Other rules (taken from Noodletools):
When a particular source is referenced multiple times consecutively, the abbreviation ibid.can be used in the footnotes after the first one. The term takes the place of identical information (author(s), title, and potentially even the page number) in the previous footnote.
1. Farmwinkle, Humor of the Midwest, 241
2. Ibid., 258-59.
3. Ibid.
Referencing multiple sources in one footnote
If you wish to indicate that an idea came from more than one source, follow the footnote number with the note form for each source, separated with semicolons, in the same order as you refer to them in the text. You may use ibid. (see Rule 2) if referring to multiple passages from a single source.
4. James Fallows, “Blind into Baghdad,” Atlantic Monthly, January/February 2004, 58; Ibid., 61; Thomas E. Ricks, Flasco: The American Military Adventure in Iraq (New York: Penguin, 2006), 79-80.

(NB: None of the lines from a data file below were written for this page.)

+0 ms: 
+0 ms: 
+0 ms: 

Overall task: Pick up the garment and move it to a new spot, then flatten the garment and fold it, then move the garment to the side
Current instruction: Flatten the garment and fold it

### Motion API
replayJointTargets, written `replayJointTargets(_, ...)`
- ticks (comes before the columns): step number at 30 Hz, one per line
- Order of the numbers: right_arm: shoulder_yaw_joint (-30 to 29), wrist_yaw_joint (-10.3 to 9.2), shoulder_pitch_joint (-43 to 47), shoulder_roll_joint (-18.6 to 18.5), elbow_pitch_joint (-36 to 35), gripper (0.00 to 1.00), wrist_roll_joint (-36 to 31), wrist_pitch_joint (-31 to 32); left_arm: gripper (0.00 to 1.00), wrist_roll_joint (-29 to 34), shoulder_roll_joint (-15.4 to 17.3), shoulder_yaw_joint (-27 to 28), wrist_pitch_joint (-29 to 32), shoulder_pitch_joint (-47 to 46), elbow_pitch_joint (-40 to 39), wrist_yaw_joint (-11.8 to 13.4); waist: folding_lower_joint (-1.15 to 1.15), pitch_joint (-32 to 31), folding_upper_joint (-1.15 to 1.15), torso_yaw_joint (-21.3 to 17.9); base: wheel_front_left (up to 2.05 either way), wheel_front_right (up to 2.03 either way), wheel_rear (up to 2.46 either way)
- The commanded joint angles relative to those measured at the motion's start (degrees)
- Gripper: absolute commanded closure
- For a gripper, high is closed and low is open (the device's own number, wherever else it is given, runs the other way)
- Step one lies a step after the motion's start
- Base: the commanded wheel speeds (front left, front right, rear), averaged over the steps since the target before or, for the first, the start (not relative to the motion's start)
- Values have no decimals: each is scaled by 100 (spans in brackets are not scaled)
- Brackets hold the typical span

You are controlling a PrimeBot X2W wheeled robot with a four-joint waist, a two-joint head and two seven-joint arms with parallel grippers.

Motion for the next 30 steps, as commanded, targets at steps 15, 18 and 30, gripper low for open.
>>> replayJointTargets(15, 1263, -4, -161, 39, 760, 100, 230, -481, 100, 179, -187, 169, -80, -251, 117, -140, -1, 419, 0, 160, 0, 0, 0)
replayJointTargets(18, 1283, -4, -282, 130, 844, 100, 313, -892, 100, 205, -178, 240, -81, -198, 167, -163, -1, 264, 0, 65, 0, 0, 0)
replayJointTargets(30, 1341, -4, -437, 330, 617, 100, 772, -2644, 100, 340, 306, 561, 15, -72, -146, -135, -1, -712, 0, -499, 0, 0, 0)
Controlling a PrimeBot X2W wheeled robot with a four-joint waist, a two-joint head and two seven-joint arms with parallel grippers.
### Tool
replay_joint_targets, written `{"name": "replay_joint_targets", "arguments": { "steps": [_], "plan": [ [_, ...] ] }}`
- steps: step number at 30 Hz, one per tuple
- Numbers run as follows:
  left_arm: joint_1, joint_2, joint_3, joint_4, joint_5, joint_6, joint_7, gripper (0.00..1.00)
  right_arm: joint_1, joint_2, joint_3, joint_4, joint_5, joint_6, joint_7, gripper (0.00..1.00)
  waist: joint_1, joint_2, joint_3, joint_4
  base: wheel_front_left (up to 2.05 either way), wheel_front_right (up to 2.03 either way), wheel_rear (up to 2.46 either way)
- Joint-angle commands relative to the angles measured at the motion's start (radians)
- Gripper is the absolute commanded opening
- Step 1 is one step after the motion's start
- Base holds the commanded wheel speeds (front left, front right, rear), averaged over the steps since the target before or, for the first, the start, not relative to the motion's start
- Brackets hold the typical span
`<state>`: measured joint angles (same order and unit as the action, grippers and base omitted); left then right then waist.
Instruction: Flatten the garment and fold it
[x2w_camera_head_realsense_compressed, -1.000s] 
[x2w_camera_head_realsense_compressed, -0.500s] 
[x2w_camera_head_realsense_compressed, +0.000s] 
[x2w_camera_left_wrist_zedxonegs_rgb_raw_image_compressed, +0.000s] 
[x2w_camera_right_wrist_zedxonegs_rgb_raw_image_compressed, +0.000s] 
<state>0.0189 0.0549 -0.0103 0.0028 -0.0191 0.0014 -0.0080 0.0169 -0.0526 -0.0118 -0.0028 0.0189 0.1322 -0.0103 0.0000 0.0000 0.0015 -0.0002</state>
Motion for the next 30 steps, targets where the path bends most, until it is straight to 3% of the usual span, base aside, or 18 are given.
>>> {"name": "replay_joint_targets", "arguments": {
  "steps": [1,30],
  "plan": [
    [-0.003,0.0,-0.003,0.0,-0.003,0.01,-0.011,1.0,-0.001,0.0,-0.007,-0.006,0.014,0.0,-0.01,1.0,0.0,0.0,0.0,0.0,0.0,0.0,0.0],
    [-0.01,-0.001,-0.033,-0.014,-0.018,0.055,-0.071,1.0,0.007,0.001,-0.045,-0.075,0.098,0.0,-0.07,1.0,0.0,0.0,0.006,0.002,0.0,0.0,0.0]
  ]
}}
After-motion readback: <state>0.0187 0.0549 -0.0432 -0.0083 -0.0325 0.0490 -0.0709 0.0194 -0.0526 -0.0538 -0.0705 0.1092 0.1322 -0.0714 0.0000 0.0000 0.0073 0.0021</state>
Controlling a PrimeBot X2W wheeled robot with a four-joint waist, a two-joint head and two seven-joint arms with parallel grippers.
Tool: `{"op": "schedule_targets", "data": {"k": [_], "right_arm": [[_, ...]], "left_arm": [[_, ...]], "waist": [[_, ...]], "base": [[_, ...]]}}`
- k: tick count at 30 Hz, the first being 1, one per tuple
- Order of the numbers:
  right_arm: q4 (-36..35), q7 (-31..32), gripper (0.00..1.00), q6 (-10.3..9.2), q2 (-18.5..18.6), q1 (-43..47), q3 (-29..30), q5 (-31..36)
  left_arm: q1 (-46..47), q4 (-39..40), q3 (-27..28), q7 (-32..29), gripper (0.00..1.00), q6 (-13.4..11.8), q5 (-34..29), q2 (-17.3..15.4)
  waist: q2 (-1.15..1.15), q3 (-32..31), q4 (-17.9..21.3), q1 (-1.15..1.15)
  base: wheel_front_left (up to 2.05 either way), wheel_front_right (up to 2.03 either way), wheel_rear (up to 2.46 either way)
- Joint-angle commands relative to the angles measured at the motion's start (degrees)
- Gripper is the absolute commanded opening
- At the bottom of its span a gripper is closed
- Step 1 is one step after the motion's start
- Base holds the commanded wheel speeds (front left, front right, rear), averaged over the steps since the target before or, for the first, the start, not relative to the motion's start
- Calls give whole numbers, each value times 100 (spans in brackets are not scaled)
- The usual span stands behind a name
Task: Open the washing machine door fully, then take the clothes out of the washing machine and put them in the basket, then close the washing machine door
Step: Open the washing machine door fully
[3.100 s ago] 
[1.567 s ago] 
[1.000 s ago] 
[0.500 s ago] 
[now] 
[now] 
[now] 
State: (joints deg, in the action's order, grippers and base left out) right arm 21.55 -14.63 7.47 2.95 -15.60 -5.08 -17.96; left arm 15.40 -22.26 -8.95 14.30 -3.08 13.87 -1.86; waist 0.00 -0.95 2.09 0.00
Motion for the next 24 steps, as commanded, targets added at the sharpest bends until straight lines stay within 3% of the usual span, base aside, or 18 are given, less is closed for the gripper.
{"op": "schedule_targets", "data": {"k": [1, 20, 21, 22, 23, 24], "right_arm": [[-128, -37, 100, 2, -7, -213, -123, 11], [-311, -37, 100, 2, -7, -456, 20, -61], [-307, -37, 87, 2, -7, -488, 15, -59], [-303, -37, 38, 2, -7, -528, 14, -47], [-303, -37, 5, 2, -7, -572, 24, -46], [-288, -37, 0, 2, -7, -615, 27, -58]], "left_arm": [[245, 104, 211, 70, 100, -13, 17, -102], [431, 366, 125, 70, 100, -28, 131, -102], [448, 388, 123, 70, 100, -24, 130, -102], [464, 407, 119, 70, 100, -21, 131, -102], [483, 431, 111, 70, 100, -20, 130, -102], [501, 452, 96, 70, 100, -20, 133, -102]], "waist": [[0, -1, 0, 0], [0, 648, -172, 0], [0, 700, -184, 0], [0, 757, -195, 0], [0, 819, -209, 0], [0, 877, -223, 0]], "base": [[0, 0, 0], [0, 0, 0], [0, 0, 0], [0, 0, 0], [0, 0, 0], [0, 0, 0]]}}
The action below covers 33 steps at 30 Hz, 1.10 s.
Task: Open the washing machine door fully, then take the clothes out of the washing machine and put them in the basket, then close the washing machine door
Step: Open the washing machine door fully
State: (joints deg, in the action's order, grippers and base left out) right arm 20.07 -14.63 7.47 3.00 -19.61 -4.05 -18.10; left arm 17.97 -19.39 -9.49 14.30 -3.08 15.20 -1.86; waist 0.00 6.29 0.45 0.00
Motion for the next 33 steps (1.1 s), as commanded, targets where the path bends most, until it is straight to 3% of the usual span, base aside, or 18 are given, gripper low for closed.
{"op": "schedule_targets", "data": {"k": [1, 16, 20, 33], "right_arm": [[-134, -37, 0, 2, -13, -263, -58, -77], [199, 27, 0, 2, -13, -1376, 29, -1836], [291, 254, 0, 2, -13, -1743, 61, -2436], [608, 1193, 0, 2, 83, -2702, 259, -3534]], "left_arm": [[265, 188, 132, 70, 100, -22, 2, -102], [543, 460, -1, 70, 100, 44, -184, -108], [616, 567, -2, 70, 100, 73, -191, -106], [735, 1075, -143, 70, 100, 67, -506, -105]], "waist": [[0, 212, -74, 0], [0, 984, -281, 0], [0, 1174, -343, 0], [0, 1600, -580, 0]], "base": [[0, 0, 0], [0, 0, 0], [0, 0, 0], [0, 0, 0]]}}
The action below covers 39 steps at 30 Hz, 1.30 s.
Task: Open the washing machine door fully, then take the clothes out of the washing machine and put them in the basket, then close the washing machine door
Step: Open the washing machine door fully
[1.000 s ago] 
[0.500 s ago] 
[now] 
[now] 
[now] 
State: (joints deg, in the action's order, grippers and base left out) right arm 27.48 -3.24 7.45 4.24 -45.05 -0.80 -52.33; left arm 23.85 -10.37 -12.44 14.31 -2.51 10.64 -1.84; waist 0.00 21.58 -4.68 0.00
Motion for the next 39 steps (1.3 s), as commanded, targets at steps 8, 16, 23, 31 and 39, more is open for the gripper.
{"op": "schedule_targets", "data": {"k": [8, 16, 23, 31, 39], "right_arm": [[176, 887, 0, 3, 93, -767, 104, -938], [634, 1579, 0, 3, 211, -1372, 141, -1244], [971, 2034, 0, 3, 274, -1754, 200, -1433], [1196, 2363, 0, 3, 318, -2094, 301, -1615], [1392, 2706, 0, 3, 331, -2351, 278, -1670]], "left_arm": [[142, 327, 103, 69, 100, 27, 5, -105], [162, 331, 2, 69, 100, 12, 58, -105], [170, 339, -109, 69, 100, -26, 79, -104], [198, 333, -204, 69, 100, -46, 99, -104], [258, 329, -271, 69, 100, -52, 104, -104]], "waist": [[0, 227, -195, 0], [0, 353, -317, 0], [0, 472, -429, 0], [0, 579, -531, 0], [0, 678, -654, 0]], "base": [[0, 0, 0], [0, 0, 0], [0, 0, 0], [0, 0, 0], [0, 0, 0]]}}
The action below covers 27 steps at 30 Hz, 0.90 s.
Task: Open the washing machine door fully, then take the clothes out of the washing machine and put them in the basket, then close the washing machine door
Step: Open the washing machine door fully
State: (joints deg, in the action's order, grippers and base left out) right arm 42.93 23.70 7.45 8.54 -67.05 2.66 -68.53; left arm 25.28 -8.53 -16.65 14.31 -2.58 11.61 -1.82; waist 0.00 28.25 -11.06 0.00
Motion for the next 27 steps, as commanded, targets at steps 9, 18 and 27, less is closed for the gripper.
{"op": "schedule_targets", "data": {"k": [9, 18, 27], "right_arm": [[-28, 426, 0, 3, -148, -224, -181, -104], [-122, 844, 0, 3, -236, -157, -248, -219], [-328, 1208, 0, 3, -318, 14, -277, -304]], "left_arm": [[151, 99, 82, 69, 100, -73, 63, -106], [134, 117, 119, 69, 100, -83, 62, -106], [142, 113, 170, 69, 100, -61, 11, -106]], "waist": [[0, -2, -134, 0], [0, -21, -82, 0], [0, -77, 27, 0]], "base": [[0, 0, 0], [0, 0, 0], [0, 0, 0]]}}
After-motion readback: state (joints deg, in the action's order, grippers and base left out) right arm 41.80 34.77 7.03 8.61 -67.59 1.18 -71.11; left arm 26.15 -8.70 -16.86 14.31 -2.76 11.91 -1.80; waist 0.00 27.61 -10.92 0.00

Quoting or paraphrasing a quotation
If you quote or paraphrase a quotation from another source, use the phrase “quoted in” and provide details about both the original and current source, as shown here:
5. Louis Zukofsky, “Sincerity and Objectification,” Poetry 37 (February 1931): 269, quoted in Bonnie Costello, Marianne Moore: Imaginary Possessions(Cambridge, MA: Harvard University Press, 1981), 78.